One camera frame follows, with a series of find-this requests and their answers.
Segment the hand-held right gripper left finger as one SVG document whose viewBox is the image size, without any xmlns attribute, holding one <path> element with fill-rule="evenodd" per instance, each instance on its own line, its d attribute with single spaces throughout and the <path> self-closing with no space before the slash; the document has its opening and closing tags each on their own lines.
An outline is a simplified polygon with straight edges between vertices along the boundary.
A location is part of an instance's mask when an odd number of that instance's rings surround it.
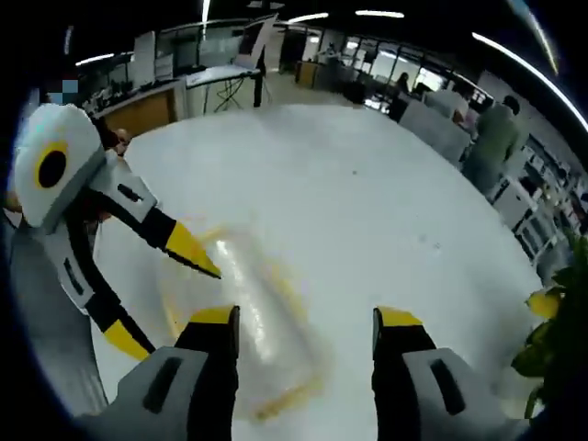
<svg viewBox="0 0 588 441">
<path fill-rule="evenodd" d="M 173 346 L 124 376 L 116 399 L 85 416 L 89 440 L 229 440 L 238 389 L 240 309 L 196 311 Z"/>
</svg>

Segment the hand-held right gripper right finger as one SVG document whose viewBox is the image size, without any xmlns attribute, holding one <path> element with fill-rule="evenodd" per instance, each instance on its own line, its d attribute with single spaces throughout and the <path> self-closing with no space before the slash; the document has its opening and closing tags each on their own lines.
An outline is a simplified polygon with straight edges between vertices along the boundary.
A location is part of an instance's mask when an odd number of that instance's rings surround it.
<svg viewBox="0 0 588 441">
<path fill-rule="evenodd" d="M 378 440 L 516 440 L 528 429 L 408 311 L 376 307 L 372 333 Z"/>
</svg>

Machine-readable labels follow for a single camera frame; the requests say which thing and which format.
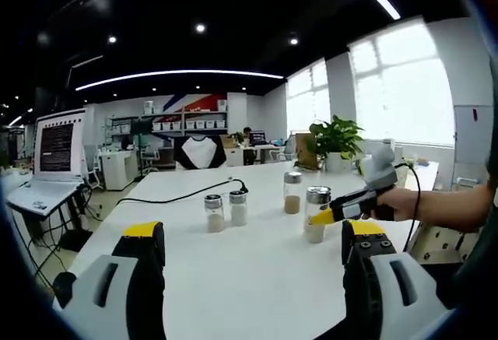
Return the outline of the person's right hand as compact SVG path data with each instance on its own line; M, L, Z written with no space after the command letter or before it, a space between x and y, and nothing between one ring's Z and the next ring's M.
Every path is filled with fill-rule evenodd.
M403 222L410 219L421 220L419 192L405 188L393 188L377 198L379 206L393 209L393 220Z

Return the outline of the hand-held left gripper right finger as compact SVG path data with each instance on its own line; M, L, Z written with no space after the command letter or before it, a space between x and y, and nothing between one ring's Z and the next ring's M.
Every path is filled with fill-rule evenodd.
M345 326L354 339L427 339L452 313L437 281L376 223L342 223L342 264Z

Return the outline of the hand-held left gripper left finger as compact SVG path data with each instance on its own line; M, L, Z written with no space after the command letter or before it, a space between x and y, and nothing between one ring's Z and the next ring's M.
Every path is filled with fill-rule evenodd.
M165 339L163 224L135 224L111 254L61 274L61 317L81 339Z

++++

• [Problem details] Without the images, print all of the lines above exactly.

• [Reply to the exercise]
One camera frame follows, with a series of find-this requests and their answers.
Segment the hand-held right gripper left finger as one SVG document whose viewBox is the image size, without any xmlns attribute, holding one <path> element with fill-rule="evenodd" per instance, each instance on its own line, its d attribute with single spaces throughout and the <path> self-closing with no space before the slash; the document has its opening and closing tags each on their own lines.
An outline is a simplified polygon with straight edges between vertices along the boundary.
A location is part of an instance's mask when an odd number of that instance's rings surround it.
<svg viewBox="0 0 588 441">
<path fill-rule="evenodd" d="M 173 346 L 124 376 L 116 399 L 85 416 L 89 440 L 229 440 L 238 389 L 240 309 L 196 311 Z"/>
</svg>

Segment the hand-held right gripper right finger as one SVG document whose viewBox is the image size, without any xmlns attribute, holding one <path> element with fill-rule="evenodd" per instance, each instance on its own line, its d attribute with single spaces throughout and the <path> self-closing with no space before the slash; the document has its opening and closing tags each on their own lines.
An outline is a simplified polygon with straight edges between vertices along the boundary.
A location is part of an instance's mask when an odd number of that instance's rings surround it.
<svg viewBox="0 0 588 441">
<path fill-rule="evenodd" d="M 378 440 L 516 440 L 528 429 L 408 311 L 376 307 L 372 333 Z"/>
</svg>

Machine-readable labels follow for a single camera frame; the requests say which thing and which format.
Return the outline of the person's right hand as compact SVG path data with each instance on its own line; M, L, Z written with no space after the command letter or before it, a space between x and y, and nothing between one ring's Z and the next ring's M.
Every path is filled with fill-rule evenodd.
M403 222L410 219L421 220L419 192L405 188L393 188L377 198L379 206L393 209L393 220Z

Return the outline of the hand-held left gripper right finger as compact SVG path data with each instance on its own line; M, L, Z written with no space after the command letter or before it, a space between x and y, and nothing between one ring's Z and the next ring's M.
Every path is filled with fill-rule evenodd.
M345 326L354 339L427 339L452 313L437 281L376 223L342 223L342 264Z

Return the outline of the hand-held left gripper left finger as compact SVG path data with each instance on its own line; M, L, Z written with no space after the command letter or before it, a space between x and y, and nothing between one ring's Z and the next ring's M.
Every path is filled with fill-rule evenodd.
M165 339L163 224L135 224L111 254L61 274L61 317L81 339Z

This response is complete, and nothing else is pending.